今回は、実話怪談とミステリーの向こうに黒々とした闇が浮かび上がる一冊。

『影踏み亭の怪談』書評

 チューニングが必要だぜ。
 大島清昭『かげふみていの怪談』(東京創元社)は、ちょっと真価を捉えづらい小説だ。
 一つの評価基準だけで見てしまうと、不可解な部分が存在する。なぜそんな書き方になっているのか、と首を傾げてしまうということだ。複数領域にまたがって書かれた作品なので、ここはあれ、そこはまた別のあれ、というように部分部分で異なる見方をしなければならない。パッチワークキルトのようなもので、小説としては渾然一体となった読み心地が提供できるのが理想形だとは思うのだが、そこは新人の作品として大目に見たい。
 だから必要なのだ、チューニングが。
 自分の生活圏内ではない、遠くの放送局から流れてくる電波をラジオで捕まえているようなものだと思う。ダイヤルを、おっと古い表現で恐縮だがとにかく何かを使って調節しながら、かすかに聞こえてくる音を捕まえにいく。そうやって耳を傾けているうちに、少しずつ波長があってきて、大島の語る物語が胸に落ちてくる。『影踏亭の怪談』に必要なのは、そういう読み方なのである。
 四作から成る短篇集で、表題作で作者は東京創元社の主催する第十七回ミステリーズ!新人賞を獲得した。他の三作は単行本のための書き下ろしである。プロフィールを見ると、大島は幽霊や妖怪についての論考を発表する研究者で、すでに『現代幽霊論』『Jホラーの幽霊研究』などの著書があるという。また、共著で〈怪談オウマガドキ学園〉シリーズにも参加している。これは児童向けの怪談集で、二〇一三年から一八年までに全三十巻が刊行されている。大島自身は本作が小説では初となる単著のようだ。
 物語の中心にいるのはうめきようという実話怪談作家だ。本名の梅木杏子にちなんだ筆名だという。呻木の作風は他の実話怪談とは少し違っていて、可能な限り現象の原因を探ろうとする。複数の関係者がいれば談話をとり、なるべく現地調査も行う。もともと民俗学専攻なので、「怪談といっても、エッセイや民俗学の現地報告書に近」く「だから正直な話、姉の本は怖くない」し「然程売れていない」とは、彼女の弟による証言である。
 初登場した表題作をはじめとする四篇は、複数の叙述が並行して進められる形式になっている。〈呻木叫子の原稿〉と題された章が、怪異現象の当事者や後からそれについて調べる者の視点の間に置かれているのだ。〈原稿〉と現実視点の章との違いは、影踏亭がK亭となるなど、イニシャルによる伏字になっていることである。表題作の主舞台となる影踏亭は温泉郷というところにある旅館だ。そこにある離れで奇妙な現象が起こるのだという。午前二時二十七分になると、離れにいる者の携帯電話に番号非通知で着信がある。しかもいわゆるワン切りではなくて、しばらくの間着信が続く。
 ミステリーとしての「影踏亭の怪談」の核は、この離れで起きた事件である。そこに泊まっていた男が死体で発見される。両眼をえぐり出された無残な死体で自殺とは思えないのだが、外部の者が離れに立ち入れたはずはない状況があった。内側から貼られたお札によって戸が動かなくなっていたのである。密室だ。

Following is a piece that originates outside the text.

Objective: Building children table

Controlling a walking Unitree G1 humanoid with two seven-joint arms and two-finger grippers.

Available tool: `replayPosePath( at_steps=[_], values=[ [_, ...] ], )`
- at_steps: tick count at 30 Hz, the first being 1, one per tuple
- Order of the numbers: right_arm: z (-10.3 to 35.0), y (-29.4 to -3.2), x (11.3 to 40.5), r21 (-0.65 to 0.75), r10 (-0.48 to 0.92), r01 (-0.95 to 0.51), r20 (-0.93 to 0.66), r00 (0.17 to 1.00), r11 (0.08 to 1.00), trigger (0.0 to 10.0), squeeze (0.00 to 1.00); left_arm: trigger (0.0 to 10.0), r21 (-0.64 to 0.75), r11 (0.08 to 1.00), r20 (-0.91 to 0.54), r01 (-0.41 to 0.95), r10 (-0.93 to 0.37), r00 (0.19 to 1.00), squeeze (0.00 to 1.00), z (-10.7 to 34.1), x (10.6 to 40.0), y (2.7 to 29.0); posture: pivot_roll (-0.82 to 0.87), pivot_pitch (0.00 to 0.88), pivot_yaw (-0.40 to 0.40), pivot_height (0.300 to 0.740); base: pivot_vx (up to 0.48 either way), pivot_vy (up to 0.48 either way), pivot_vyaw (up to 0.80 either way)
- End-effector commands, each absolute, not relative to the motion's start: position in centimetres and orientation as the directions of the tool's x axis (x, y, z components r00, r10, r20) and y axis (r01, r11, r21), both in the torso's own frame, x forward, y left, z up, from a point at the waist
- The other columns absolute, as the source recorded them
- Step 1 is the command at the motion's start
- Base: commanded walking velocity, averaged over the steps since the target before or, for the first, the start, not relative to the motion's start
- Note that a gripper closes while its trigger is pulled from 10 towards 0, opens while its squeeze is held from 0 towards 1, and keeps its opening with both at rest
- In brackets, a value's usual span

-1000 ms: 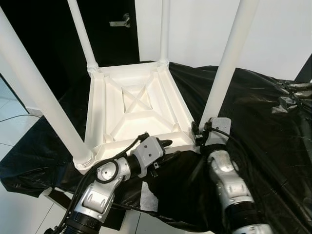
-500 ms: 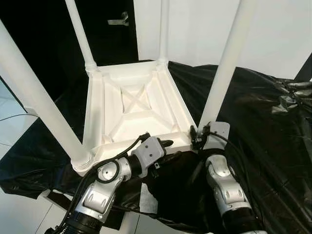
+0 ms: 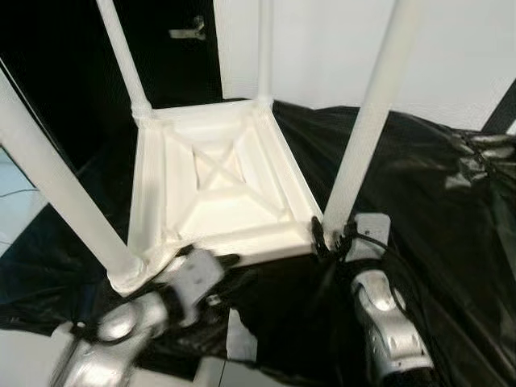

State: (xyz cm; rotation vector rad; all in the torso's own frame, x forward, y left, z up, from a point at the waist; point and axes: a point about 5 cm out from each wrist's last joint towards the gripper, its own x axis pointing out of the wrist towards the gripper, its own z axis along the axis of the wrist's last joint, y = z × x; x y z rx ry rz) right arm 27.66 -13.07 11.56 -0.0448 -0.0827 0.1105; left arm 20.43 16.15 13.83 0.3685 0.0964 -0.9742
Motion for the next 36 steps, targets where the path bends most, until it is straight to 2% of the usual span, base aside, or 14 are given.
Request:
replayPosePath(
  at_steps=[1, 2, 5, 6, 11, 15, 20, 22, 26, 28, 29, 32, 33, 36],
  values=[
    [11.5, -13.1, 27.4, -0.055, 0.139, -0.135, 0.077, 0.987, 0.989, 10.0, 0.0, 10.0, 0.257, 0.491, -0.254, 0.832, -0.797, 0.548, 0.0, 14.2, 20.1, 16.7, 0.05, 0.0, -0.047, 0.74, 0.0, 0.0, 0.0],
    [11.4, -13.2, 27.2, -0.047, 0.152, -0.149, 0.07, 0.986, 0.988, 10.0, 0.0, 10.0, 0.254, 0.506, -0.281, 0.824, -0.777, 0.564, 0.0, 14.2, 19.8, 17.9, 0.06, 0.0, -0.049, 0.74, 0.0, 0.0, 0.0],
    [11.2, -13.3, 27.2, -0.057, 0.156, -0.153, 0.054, 0.986, 0.987, 10.0, 0.0, 10.0, 0.256, 0.522, -0.303, 0.814, -0.756, 0.58, 0.0, 14.3, 19.7, 19.0, 0.06, 0.0, -0.049, 0.74, 0.0, 0.0, 0.0],
    [10.8, -14.1, 27.3, -0.063, 0.117, -0.115, 0.029, 0.993, 0.991, 10.0, 0.0, 10.0, 0.266, 0.549, -0.321, 0.792, -0.724, 0.61, 0.0, 14.5, 19.6, 20.4, 0.06, 0.0, -0.047, 0.74, 0.0, 0.0, 0.0],
    [10.4, -15.4, 27.5, -0.053, 0.045, -0.045, 0.002, 0.999, 0.998, 10.0, 0.0, 10.0, 0.28, 0.584, -0.331, 0.762, -0.686, 0.648, 0.0, 14.9, 19.4, 22.0, 0.06, 0.0, -0.041, 0.74, 0.0, 0.0, 0.0],
    [10.3, -17.2, 27.6, -0.035, -0.089, 0.089, -0.006, 0.996, 0.995, 10.0, 0.0, 10.0, 0.263, 0.671, -0.253, 0.694, -0.646, 0.72, 0.0, 16.1, 18.8, 24.1, 0.05, 0.0, -0.039, 0.74, 0.0, 0.0, 0.0],
    [10.5, -17.7, 27.7, -0.01, -0.123, 0.123, 0.003, 0.992, 0.992, 10.0, 0.0, 10.0, 0.231, 0.685, -0.248, 0.691, -0.645, 0.723, 0.0, 15.9, 17.6, 24.9, 0.05, 0.0, -0.034, 0.74, 0.0, 0.0, 0.0],
    [10.9, -18.8, 28.3, -0.023, -0.153, 0.153, 0.015, 0.988, 0.988, 10.0, 0.0, 10.0, 0.215, 0.684, -0.282, 0.697, -0.639, 0.715, 0.0, 15.3, 16.1, 25.5, 0.05, 0.0, -0.039, 0.74, 0.0, 0.0, 0.0],
    [11.2, -19.7, 28.6, -0.031, -0.195, 0.195, 0.024, 0.981, 0.98, 10.0, 0.0, 10.0, 0.235, 0.707, -0.319, 0.667, -0.593, 0.74, 0.0, 14.9, 16.1, 26.8, 0.06, 0.0, -0.042, 0.74, 0.0, 0.0, 0.0],
    [11.3, -20.0, 28.7, -0.036, -0.206, 0.207, 0.027, 0.978, 0.978, 10.0, 0.0, 10.0, 0.247, 0.718, -0.331, 0.651, -0.569, 0.753, 0.0, 14.8, 16.2, 27.4, 0.06, 0.0, -0.042, 0.74, 0.0, 0.0, 0.0],
    [11.3, -20.2, 28.6, -0.043, -0.221, 0.222, 0.03, 0.975, 0.974, 10.0, 0.0, 10.0, 0.294, 0.76, -0.305, 0.58, -0.501, 0.81, 0.0, 15.2, 17.6, 28.9, 0.06, 0.0, -0.048, 0.74, 0.0, 0.0, 0.0],
    [11.2, -20.1, 28.5, -0.043, -0.222, 0.223, 0.032, 0.975, 0.974, 10.0, 0.0, 10.0, 0.31, 0.777, -0.286, 0.548, -0.474, 0.833, 0.0, 15.4, 18.2, 29.4, 0.06, 0.0, -0.048, 0.74, 0.0, 0.0, 0.0],
    [11.1, -19.8, 28.3, -0.043, -0.206, 0.207, 0.029, 0.978, 0.977, 10.0, 0.0, 10.0, 0.319, 0.817, -0.24, 0.481, -0.421, 0.875, 0.0, 15.7, 19.4, 30.2, 0.06, 0.0, -0.045, 0.74, 0.0, 0.0, 0.0],
    [11.0, -18.4, 27.7, -0.047, -0.143, 0.145, 0.033, 0.989, 0.988, 10.0, 0.0, 10.0, 0.363, 0.848, -0.17, 0.386, -0.347, 0.922, 0.0, 16.1, 22.2, 31.0, 0.04, 0.0, -0.035, 0.74, 0.0, 0.0, 0.0]
  ],
)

 この謎が解明されるくだりを読んで、ちょっと引っかかった。通常であれば、こうしたホラーの装いを持ったミステリーは、全部を回収しようとする。本篇でいえば、謎の着信などの不思議現象も、密室内での変死事件と絡めた形で解釈されるのが普通だ。しかし作者は、この点にこだわっていないように見えるのである。怪異として振り撒かれた物事のうち、理屈がつけられるのは変死事件に直接関係する要素のみにすぎない。あとは不思議としてそのまま置いておかれるのだ。これが結構意外で、初めは少し戸惑った。しかし冒頭に書いたようなチューニングを行うことで、作品の読み方が見えてきたのである。なるほど、ミステリーと実話怪談の部分は別なのだ。

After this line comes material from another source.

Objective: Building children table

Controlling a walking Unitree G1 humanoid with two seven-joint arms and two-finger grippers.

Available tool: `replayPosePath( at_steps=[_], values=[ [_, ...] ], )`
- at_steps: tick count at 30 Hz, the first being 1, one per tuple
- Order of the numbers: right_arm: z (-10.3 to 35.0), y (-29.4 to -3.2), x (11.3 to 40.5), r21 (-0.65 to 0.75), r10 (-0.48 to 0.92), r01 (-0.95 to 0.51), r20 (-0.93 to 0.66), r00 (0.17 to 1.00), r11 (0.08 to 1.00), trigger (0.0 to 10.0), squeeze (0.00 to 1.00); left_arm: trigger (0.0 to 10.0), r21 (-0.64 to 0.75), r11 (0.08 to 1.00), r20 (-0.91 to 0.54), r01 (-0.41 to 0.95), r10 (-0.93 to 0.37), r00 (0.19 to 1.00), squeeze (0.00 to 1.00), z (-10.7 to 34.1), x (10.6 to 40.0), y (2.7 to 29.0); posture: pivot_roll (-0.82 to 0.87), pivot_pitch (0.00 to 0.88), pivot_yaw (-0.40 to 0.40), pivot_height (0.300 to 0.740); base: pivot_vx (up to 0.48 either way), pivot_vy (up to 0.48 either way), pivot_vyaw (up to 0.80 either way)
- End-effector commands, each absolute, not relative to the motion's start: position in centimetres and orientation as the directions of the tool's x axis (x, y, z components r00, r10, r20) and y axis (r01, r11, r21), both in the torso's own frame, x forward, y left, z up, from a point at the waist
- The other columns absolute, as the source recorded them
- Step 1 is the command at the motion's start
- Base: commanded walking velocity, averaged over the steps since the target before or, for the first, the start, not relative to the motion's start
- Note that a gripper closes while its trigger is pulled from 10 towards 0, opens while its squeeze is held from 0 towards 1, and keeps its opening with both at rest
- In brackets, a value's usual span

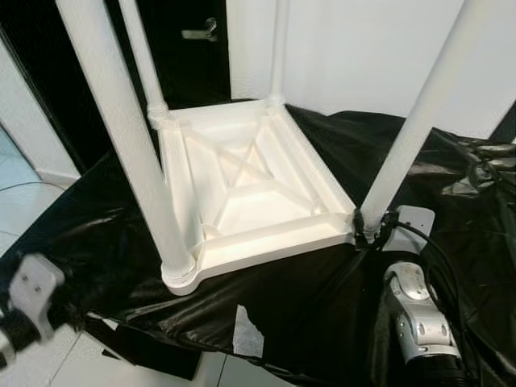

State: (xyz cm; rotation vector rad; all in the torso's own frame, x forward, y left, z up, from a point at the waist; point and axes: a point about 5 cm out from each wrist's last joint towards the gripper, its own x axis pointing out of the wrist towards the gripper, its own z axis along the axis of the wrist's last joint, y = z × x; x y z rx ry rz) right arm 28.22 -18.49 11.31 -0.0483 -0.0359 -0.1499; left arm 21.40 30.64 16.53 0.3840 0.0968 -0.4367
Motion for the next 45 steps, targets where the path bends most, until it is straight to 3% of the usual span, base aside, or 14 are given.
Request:
replayPosePath(
  at_steps=[1, 3, 13, 17, 20, 23, 26, 31, 34, 37, 45],
  values=[
    [11.0, -18.4, 27.7, -0.047, -0.143, 0.145, 0.033, 0.989, 0.988, 10.0, 0.0, 10.0, 0.363, 0.848, -0.17, 0.386, -0.347, 0.922, 0.0, 16.1, 22.2, 31.0, 0.04, 0.0, -0.035, 0.74, 0.0, 0.0, 0.0],
    [10.8, -17.6, 26.9, -0.046, -0.106, 0.107, 0.022, 0.994, 0.993, 10.0, 0.0, 10.0, 0.398, 0.857, -0.114, 0.327, -0.307, 0.945, 0.0, 16.5, 24.8, 30.9, 0.02, 0.0, -0.024, 0.74, 0.0, 0.0, 0.0],
    [9.9, -17.0, 25.0, -0.052, -0.026, 0.024, -0.025, 0.999, 0.998, 10.0, 0.0, 10.0, 0.358, 0.896, 0.004, 0.264, -0.284, 0.959, 0.0, 17.0, 30.2, 29.3, -0.03, 0.0, 0.002, 0.74, 0.0, 0.0, 0.0],
    [8.8, -16.8, 24.6, -0.042, 0.001, -0.005, -0.1, 0.995, 0.999, 10.0, 0.0, 10.0, 0.194, 0.91, 0.126, 0.367, -0.394, 0.911, 0.0, 17.9, 32.9, 25.9, -0.06, 0.0, 0.015, 0.74, 0.0, 0.0, 0.0],
    [8.3, -16.8, 24.9, -0.021, -0.016, 0.014, -0.13, 0.991, 1.0, 10.0, 0.0, 10.0, 0.123, 0.864, 0.183, 0.488, -0.503, 0.845, 0.0, 18.4, 33.6, 23.4, -0.07, 0.0, 0.011, 0.74, 0.0, 0.0, 0.0],
    [8.3, -16.6, 25.2, -0.01, -0.02, 0.019, -0.133, 0.991, 1.0, 10.0, 0.0, 10.0, 0.078, 0.82, 0.219, 0.568, -0.57, 0.792, 0.0, 18.8, 33.6, 22.0, -0.07, 0.0, 0.009, 0.74, 0.0, 0.0, 0.0],
    [8.4, -16.1, 26.2, 0.028, -0.016, 0.02, -0.136, 0.991, 0.999, 10.0, 0.0, 10.0, 0.046, 0.652, 0.325, 0.757, -0.726, 0.606, 0.0, 19.6, 32.0, 18.7, -0.07, 0.0, 0.003, 0.74, 0.0, 0.0, 0.0],
    [8.2, -15.8, 27.0, 0.04, -0.009, 0.015, -0.154, 0.988, 0.999, 10.0, 0.0, 10.0, 0.028, 0.531, 0.324, 0.847, -0.806, 0.495, 0.0, 18.5, 29.5, 16.9, -0.07, 0.0, 0.006, 0.74, 0.0, 0.0, 0.0],
    [8.2, -15.9, 27.3, 0.046, -0.01, 0.018, -0.16, 0.987, 0.999, 10.0, 0.0, 10.0, 0.019, 0.491, 0.314, 0.871, -0.83, 0.461, 0.0, 18.0, 28.4, 16.4, -0.07, 0.0, 0.009, 0.74, 0.0, 0.0, 0.0],
    [8.1, -16.1, 28.2, 0.052, -0.003, 0.013, -0.18, 0.984, 0.999, 10.0, 0.0, 10.0, -0.024, 0.394, 0.31, 0.919, -0.871, 0.381, 0.0, 16.8, 25.5, 14.2, -0.04, 0.0, -0.002, 0.74, 0.0, 0.0, 0.0],
    [8.4, -16.0, 30.1, 0.034, 0.037, -0.031, -0.173, 0.984, 0.999, 10.0, 0.0, 10.0, -0.085, 0.34, 0.315, 0.937, -0.883, 0.349, 0.0, 16.4, 22.4, 11.4, -0.02, 0.0, -0.006, 0.74, 0.0, 0.0, 0.0]
  ],
)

 奇妙なことが起きている場所に踏み込んだ人間が、なんらかの事件を引き起こしてしまう。背景に広がった不思議な状況にまず読者は気を引かれるだろう。その上で、中心で起きている出来事に目をやれば、茫洋とした怪異の不気味さと、人間のエゴが引き起こした事態の浅ましさの対比に気づくことになる。そこが狙いではないか、と考えたわけである。図と柄をそれぞれ個別に鑑賞する、とでも言うべきか。
 このあとの三篇でも同じように怪異とその中で発生した犯罪事件とが描かれていく。首を切られた女が徘徊するというトンネル、山がくずれて集落が埋まったことのある付近を彷徨う泥だらけの人間、突如冷凍メロンが落ちてきて人を死に至らしめるという奇妙な噂。最後のものは実話怪談というか、新種の都市伝説っぽい。こうした怪異を梅木が取材し、その背後で事件が起きていくわけである。それぞれに不可能状況が呈示され、論理的な解釈が行われる。個々の謎解きは若干薄味なので、やはり怪談的世界観と併せて鑑賞すべき作品なのだと思う。
 小説として残念なのは、中心人物である呻木叫子に魅力が乏しいことだ。キャラクターの造形に対する不満は全篇を通じて感じたことで、これから小説家として活動するのであれば作者にとっては重要な課題である。いや、実話怪談なのだし、呻木の作品よろしくUやKといったイニシャルで表される記号的人物でも小説は成り立つではないか、という見方もあるだろう。しかし、他はよくても作品の中心人物までそれではどうなのか。
 実はここまで書かなかったが、表題作には強烈な引きがある。「影踏亭の怪談」は呻木の弟が主要な視点人物として登場する。彼が発見したとき呻木は昏々と眠りについていたのだという。しかも密室状況の部屋の中で、両の瞼を自分の髪で縫い合わされるという異常な状態でだ。つまり、先に書いた離れにおける怪異の外側に、呻木叫子の昏睡という謎の現象が起きていたわけである。こんな変事を出来させた当事者には、やはり相応の特徴を持たせるのが然るべき小説作法ではないか。
 四篇を通読すると巨大な黒いものが浮かび上がってくる仕掛けになっている。謎というか、怪異というか、底知れない闇を抱えた人間の後ろ姿がぼんやりと浮かび上がってくるようなもので、ざらついた違和感を残して小説は終わる。この趣向はおもしろく、虚構から現実へと読者を安全に送り返すのではなく、暗がりの残滓のようなものをくっつけて帰す作家としてこの人は成長していくのではないかと思う。今回はつぎはぎ感を否めなかった趣向も、書き続けることによって滑らかなものに変わっていくはずだ。そこは期待したいと思う。しっかりとラジオをチューニングして、こちらも大島清昭を待つ。